TrivadisPF / platys-modern-data-platform

Support for generating modern platforms dynamically with services such as Kafka, Spark, Streamsets, HDFS, ....
Apache License 2.0
72 stars 15 forks source link

Remove configbaker to init Dataverse solr instance #942

Closed gschmutz closed 2 weeks ago

gschmutz commented 2 weeks ago

The standard way for creating and initializing the Solr instance for dataverse is to use a separate docker instance.

  dataverse-solr-initializer:
    container_name: dataverse-solr-initializer
    hostname: dataverse-solr-initializer
    image: gdcc/configbaker:{{DATAVERSE_version}}
    command:
      - sh
      - -c
      - "fix-fs-perms.sh solr && cp -a /template/* /solr-template"
    volumes:
      - ./container-volume/dataverse/solr/data:/var/solr
      - ./container-volume/dataverse/solr/conf:/solr-template
    init: true
    restart: "no"

The challenge with this approach is that there is a need to volume map an external folder into both containers, with the benefit that a single docker-compose.yml holds all the info and there is nothing else needed.

We can remove the need for the configbaker image and replace the functionality using the /docker-entrypoint-initdb.d/ folder to provide init scripts. This approach matches the way the CKAN solr instance is initialized.

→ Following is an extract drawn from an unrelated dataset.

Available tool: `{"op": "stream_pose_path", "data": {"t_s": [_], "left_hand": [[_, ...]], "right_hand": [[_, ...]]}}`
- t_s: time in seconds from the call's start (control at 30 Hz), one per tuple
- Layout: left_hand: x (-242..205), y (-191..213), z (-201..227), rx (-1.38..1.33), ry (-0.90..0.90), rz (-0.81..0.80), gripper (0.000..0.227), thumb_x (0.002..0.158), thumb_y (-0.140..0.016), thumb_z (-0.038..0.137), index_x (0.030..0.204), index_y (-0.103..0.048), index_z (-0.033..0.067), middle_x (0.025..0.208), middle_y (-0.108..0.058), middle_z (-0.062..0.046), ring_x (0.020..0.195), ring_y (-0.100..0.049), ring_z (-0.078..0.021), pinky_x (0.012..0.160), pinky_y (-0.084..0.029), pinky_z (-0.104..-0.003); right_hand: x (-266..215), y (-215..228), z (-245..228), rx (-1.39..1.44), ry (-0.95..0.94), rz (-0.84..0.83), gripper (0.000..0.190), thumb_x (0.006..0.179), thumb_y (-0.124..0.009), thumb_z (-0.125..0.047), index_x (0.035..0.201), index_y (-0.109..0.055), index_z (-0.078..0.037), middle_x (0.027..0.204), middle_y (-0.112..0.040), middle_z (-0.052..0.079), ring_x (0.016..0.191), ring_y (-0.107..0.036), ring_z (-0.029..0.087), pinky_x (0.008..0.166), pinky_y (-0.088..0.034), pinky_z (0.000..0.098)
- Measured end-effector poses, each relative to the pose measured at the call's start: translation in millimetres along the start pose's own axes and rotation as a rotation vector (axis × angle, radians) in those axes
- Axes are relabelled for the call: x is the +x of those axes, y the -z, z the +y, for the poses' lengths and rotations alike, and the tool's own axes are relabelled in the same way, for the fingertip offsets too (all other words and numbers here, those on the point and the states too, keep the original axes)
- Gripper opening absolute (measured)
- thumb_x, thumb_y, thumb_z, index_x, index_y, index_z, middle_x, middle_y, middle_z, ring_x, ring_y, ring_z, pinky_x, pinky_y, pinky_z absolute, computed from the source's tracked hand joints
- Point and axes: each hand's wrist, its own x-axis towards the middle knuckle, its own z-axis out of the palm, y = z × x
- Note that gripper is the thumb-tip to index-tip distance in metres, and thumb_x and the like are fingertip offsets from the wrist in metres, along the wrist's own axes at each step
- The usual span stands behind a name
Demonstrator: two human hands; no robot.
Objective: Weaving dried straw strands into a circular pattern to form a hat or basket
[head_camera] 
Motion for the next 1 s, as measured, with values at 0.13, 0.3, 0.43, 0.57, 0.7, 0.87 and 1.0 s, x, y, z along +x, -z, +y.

gschmutz commented 2 weeks ago

the solr instance has been changed to remove the commented lines (depends_on, volume mapping and command):

  dataverse-solr:
    image: solr:9.3.0
    container_name: dataverse-solr
    hostname: dataverse-solr
    labels:
      com.platys.name: "solr"
      com.platys.description: "Dataverse Platform SolR Instance"
#    depends_on:
#      - dataverse-solr-initializer
    environment:
      - DATAVERSE_CORE_NAME=collection1
    {%if use_timezone | default(false) %}
      - TZ={{use_timezone}}
    {% endif -%}   {#  use_timezone #}
    volumes:
      - ./data-transfer:/data-transfer
      - ./init/dataverse/solr:/docker-entrypoint-initdb.d/    
#      - ./container-volume/dataverse/solr/data:/var/solr
#      - ./container-volume/dataverse/solr/conf:/template
    {%if use_timezone | default(false) %}
      - "./etc/timezone:/etc/timezone:ro"
      - "./etc/localtime:/etc/localtime:ro"
    {% endif -%}   {#  use_timezone #}
    {%if logging_driver is defined and logging_driver and logging_driver in ('fluentd','loki','syslog','splunk') | default(false) %}
    <<: *logging
    {% endif -%}   {#  logging_driver is defined ... #}
#    command:
#      - "solr-precreate"
#      - "collection1"
#      - "/template"
    restart: {{container_restart_policy}}